2009.10.13
里山談義
森 紘一

 「第6回里山アート展」のオープニングレセプションとして、「2009奥阿賀・田んぼ夢舞台祭り」が唄と踊りで賑やかに開催された。10月10日(土)の昼下がり、JR豊実駅前の会場周辺は200人を超す人出となった。

そのアート展会場からほど近い「和彩館」では、“今、なぜコスモ夢舞台なのか”と題するシンポジウムが15時半から静かに始まった。

 進行役は賢太郎さん、コーディネーターは奥会津書房の遠藤由美子編集長。会場は、地元の皆さん、田んぼ祭りに参加された出演者、アート展に出品参加された作家先生、実行委員会のメンバーなど、約50名でほぼ満席状態だった。

 これまで12年間の足跡や豊実に通う仲間たちの想いを編集長の感性豊かな語り口で紹介いただくと、山と川に囲まれたひなびた豊実の醸し出す安らぎの空間が倍増されて心に響く。ここに漂う空気とゆったりとした時の流れこそ、まさにコスモ夢舞台の魅力なのだ、とわたしもおもう。

 ごく自然な問いかけで、田んぼ祭りに参加された皆さんの声や里山アート展に出品されている作家先生の熱い想い、地元の皆さんの感想も汲みあげられて、会場は和やかなフリートーキングの場となっていった。
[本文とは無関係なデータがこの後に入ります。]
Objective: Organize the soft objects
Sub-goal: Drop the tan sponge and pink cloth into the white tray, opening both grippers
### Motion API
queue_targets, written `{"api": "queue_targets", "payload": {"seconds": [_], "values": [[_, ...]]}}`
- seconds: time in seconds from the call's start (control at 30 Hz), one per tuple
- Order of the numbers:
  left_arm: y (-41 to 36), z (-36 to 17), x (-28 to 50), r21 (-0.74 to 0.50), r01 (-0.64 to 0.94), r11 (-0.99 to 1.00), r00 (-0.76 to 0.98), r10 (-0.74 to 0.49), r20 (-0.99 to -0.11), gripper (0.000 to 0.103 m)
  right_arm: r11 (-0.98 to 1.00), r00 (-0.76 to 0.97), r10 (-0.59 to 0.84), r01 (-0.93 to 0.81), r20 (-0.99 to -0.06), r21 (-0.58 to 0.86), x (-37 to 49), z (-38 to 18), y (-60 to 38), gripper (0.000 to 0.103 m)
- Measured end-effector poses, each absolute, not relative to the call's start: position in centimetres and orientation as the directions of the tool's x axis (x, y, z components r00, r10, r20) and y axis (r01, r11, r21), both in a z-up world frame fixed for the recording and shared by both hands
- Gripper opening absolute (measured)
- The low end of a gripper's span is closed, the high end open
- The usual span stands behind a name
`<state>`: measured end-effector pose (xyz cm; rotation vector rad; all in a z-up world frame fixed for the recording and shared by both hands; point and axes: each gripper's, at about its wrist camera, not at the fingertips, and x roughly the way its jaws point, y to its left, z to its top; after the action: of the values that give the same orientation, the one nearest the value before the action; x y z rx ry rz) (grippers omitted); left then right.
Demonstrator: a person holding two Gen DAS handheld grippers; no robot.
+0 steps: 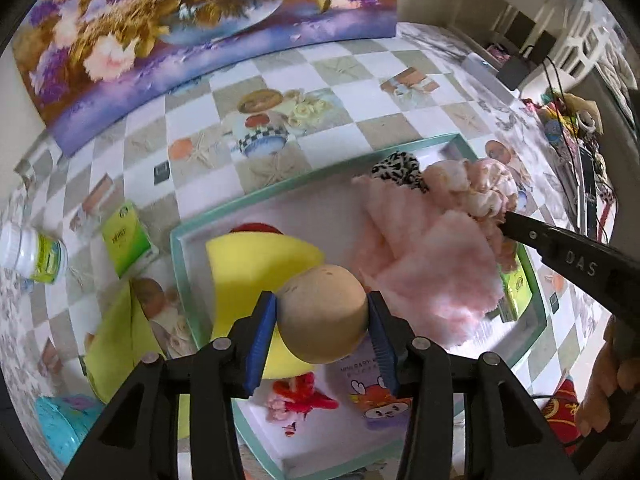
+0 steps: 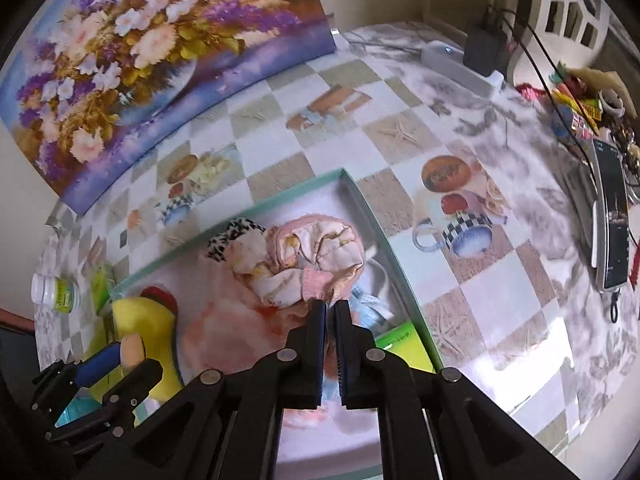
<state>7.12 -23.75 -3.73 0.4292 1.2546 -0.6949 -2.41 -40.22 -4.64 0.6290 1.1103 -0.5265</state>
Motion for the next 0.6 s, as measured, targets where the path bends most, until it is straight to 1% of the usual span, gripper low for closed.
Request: {"api": "queue_targets", "payload": {"seconds": [0.07, 0.1, 0.17, 0.2, 0.23, 0.33, 0.37, 0.4, 0.43, 0.47, 0.6], "values": [[-23.4, -3.6, 7.4, -0.084, 0.672, 0.736, 0.146, -0.242, -0.959, 0.049, 0.715, 0.362, -0.085, 0.671, -0.928, 0.196, -2.5, -4.3, -40.3, 0.009], [-23.1, -3.5, 7.6, -0.091, 0.661, 0.745, 0.144, -0.246, -0.959, 0.050, 0.716, 0.360, -0.091, 0.672, -0.929, 0.190, -2.6, -4.2, -40.3, 0.013], [-22.6, -3.3, 8.0, -0.109, 0.643, 0.758, 0.138, -0.254, -0.957, 0.055, 0.716, 0.352, -0.104, 0.675, -0.930, 0.176, -2.6, -4.1, -40.4, 0.039], [-22.4, -3.2, 8.2, -0.119, 0.636, 0.763, 0.134, -0.260, -0.956, 0.060, 0.717, 0.350, -0.111, 0.676, -0.930, 0.169, -2.6, -4.0, -40.3, 0.042], [-22.3, -3.2, 8.4, -0.126, 0.630, 0.767, 0.130, -0.264, -0.956, 0.062, 0.718, 0.349, -0.115, 0.676, -0.930, 0.165, -2.5, -3.9, -40.3, 0.042], [-21.4, -2.7, 9.1, -0.153, 0.618, 0.771, 0.123, -0.287, -0.950, 0.066, 0.727, 0.351, -0.140, 0.672, -0.926, 0.145, -2.3, -2.9, -39.9, 0.042], [-20.9, -2.5, 9.6, -0.159, 0.608, 0.778, 0.129, -0.294, -0.947, 0.067, 0.738, 0.361, -0.148, 0.660, -0.921, 0.140, -2.0, -2.5, -39.5, 0.044], [-20.3, -2.2, 10.1, -0.162, 0.594, 0.788, 0.139, -0.298, -0.944, 0.075, 0.754, 0.372, -0.152, 0.643, -0.916, 0.136, -1.7, -2.0, -39.0, 0.046], [-19.5, -2.0, 10.8, -0.160, 0.572, 0.804, 0.155, -0.297, -0.942, 0.082, 0.768, 0.382, -0.152, 0.627, -0.912, 0.134, -1.3, -1.7, -38.5, 0.053], [-18.8, -1.9, 11.4, -0.155, 0.554, 0.818, 0.169, -0.293, -0.941, 0.082, 0.782, 0.392, -0.150, 0.608, -0.908, 0.134, -0.8, -1.4, -37.9, 0.056], [-14.8, -1.9, 14.4, -0.103, 0.455, 0.884, 0.226, -0.227, -0.947, 0.082, 0.830, 0.436, -0.110, 0.534, -0.893, 0.159, 1.2, -0.6, -35.0, 0.057]]}}
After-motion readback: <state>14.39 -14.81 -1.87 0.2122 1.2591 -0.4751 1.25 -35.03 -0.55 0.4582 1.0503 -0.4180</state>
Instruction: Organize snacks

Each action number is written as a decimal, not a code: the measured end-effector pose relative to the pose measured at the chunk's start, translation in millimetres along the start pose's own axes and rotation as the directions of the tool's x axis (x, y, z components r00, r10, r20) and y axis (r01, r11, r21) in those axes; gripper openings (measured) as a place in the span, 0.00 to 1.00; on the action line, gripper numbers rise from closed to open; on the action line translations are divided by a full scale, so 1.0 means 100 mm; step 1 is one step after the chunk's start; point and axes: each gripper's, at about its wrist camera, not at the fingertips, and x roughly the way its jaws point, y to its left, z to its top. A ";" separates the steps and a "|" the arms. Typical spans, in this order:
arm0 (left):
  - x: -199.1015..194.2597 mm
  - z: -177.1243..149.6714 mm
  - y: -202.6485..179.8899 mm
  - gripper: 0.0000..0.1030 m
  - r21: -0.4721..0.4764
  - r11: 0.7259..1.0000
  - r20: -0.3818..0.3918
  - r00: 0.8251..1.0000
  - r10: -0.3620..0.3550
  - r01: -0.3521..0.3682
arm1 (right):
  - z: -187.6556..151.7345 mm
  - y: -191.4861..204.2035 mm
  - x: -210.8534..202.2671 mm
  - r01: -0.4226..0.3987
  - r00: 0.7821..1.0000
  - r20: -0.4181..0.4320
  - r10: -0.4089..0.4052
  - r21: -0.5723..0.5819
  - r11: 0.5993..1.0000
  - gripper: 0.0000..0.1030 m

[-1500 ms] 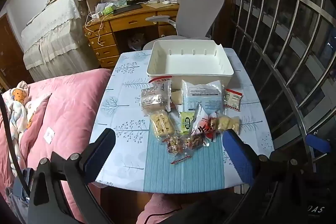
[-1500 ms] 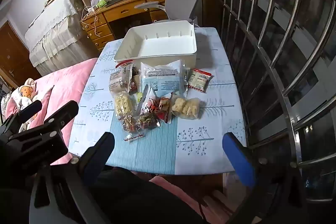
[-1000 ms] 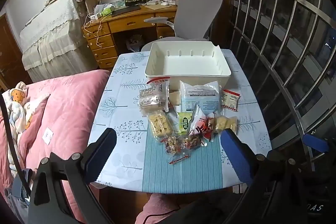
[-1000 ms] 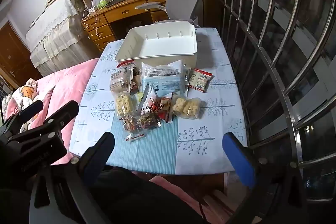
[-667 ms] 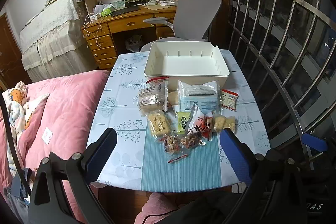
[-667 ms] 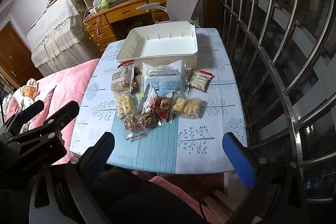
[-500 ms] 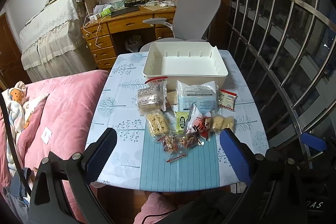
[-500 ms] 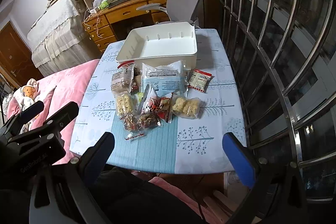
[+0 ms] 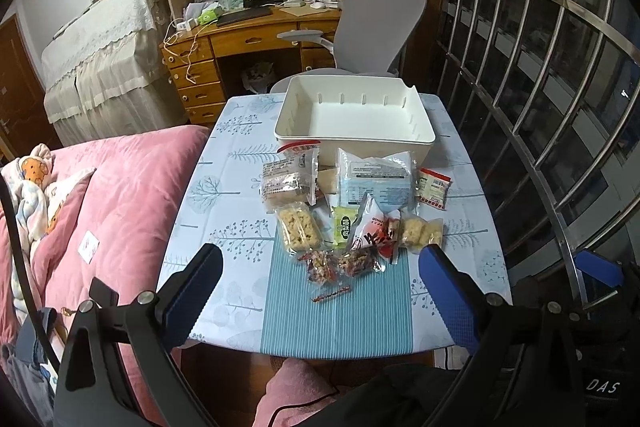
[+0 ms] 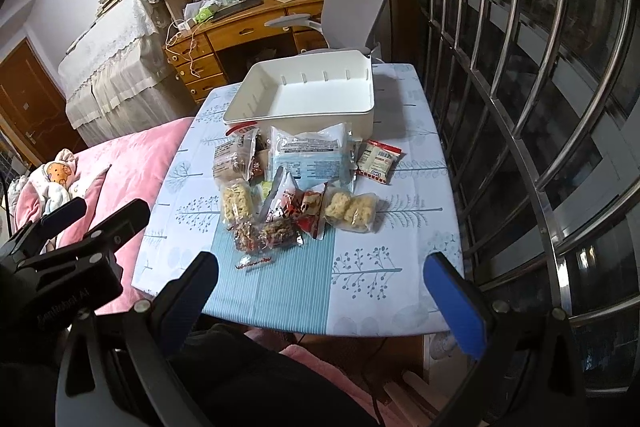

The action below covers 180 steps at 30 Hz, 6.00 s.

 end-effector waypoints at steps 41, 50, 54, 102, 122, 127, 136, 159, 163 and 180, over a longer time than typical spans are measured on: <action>2.17 0.34 -0.54 0.96 0.075 0.971 -0.495 0.854 -0.161 0.227 | 0.28 -0.36 1.17 0.089 0.996 0.007 -0.089 -0.157 0.984 1.00; 2.82 0.28 -0.70 0.96 0.104 0.970 -0.605 0.788 -0.116 0.222 | 0.28 -0.35 1.80 0.079 0.995 -0.030 -0.091 -0.293 0.953 1.00; 3.02 0.24 -0.76 0.96 0.113 0.968 -0.633 0.767 -0.104 0.224 | 0.23 -0.30 2.07 0.087 0.994 -0.028 -0.107 -0.404 0.911 1.00; 2.05 0.24 -0.11 0.48 -0.091 0.972 -0.474 0.849 -0.232 0.215 | -0.24 -0.43 2.26 -0.078 0.979 -0.205 0.024 -0.262 0.962 0.47; 1.21 0.98 0.11 0.49 -0.046 0.970 -0.306 0.921 -0.242 0.240 | 0.42 -0.42 1.63 -0.129 0.992 -0.032 0.125 -0.149 0.980 0.47; 1.27 1.35 0.13 0.49 -0.009 0.966 -0.273 0.929 -0.251 0.258 | 0.83 -0.31 1.60 -0.131 0.990 0.021 0.136 -0.165 0.978 0.48; 1.77 1.98 0.27 0.49 -0.012 0.958 -0.309 0.910 -0.277 0.288 | 1.61 -0.19 1.75 -0.157 0.985 0.052 0.161 -0.085 0.984 0.48; 3.12 2.59 0.65 0.81 -0.133 0.912 -0.336 0.848 -0.409 0.387 | 2.34 -0.03 2.55 -0.064 0.996 -0.055 0.069 0.087 0.994 0.70; 3.08 2.47 0.68 0.81 -0.155 0.912 -0.337 0.847 -0.411 0.380 | 2.24 -0.02 2.54 -0.045 0.995 -0.081 0.053 0.101 0.994 0.71; 2.04 1.18 0.61 0.81 -0.185 0.893 -0.296 0.843 -0.449 0.411 | 1.22 -0.10 1.82 -0.108 0.986 -0.111 0.128 0.169 0.980 0.73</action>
 地元の方から「きょうの田んぼ祭りは、集落の者は知らない人が多かった」という発言があり、コスモ夢舞台のこれからに話が転じると、会場の雰囲気は緊張してきた。    

編集長の言葉を借りれば、まさに‘無私の心’でコスモ夢舞台はここまで歩んできたわけだが、これをどう継続維持していくかは大事な課題である。東京ブロックの例会や豊実の土木作業のあとで、マンパワーや人手の問題はいつも話し合っているテーマである。

 我われにしても、コスモ夢舞台に興味と関心を寄せてくださる地元の人々には、ぜひ引き続きご協力をいただきたいし、できれば、ひとりでも多くの方にスタッフとして運営に加わっていただきたいというのが本音である。

 地元集落の方々へのイベントのお知らせは、チラシや案内状ではなくコスモ夢舞台らしい特色ある方法(例えば、ホラ貝を吹くとか、ノロシをあげる等)を考えてみては、というアイディアを編集長からいただいた。

 日出谷、津川、三川といった近隣集落から出席されていた方からも、お互いに情報連絡を密にして連携を強めていこうという声もいただいた。

 コスモ夢舞台は、最初から地域再生や活性化を掲げていたわけではない。しかし、アート展や田んぼ祭り、食とビオトープづくり、体験教育に集約されるそれぞれの事業企画やイベンントを推進していくと、都市や海外の人々との交流は盛んになり、結果としてそれが地元の明るさや元気につながってくる。いずれにしても地元との共同歩調は不可欠である。

 今回の里山談義は、明日につながる実りのあるシンポジウムとなった。都市と田舎を結ぶあり方を考える機会ともなった。これからは、こうした里山談義を継続的に行っていくことで半歩ずつでも前に進んでいきたいとおもう。              

コーディネーター役の編集長には、あらためて感謝の言葉を申し上げたい。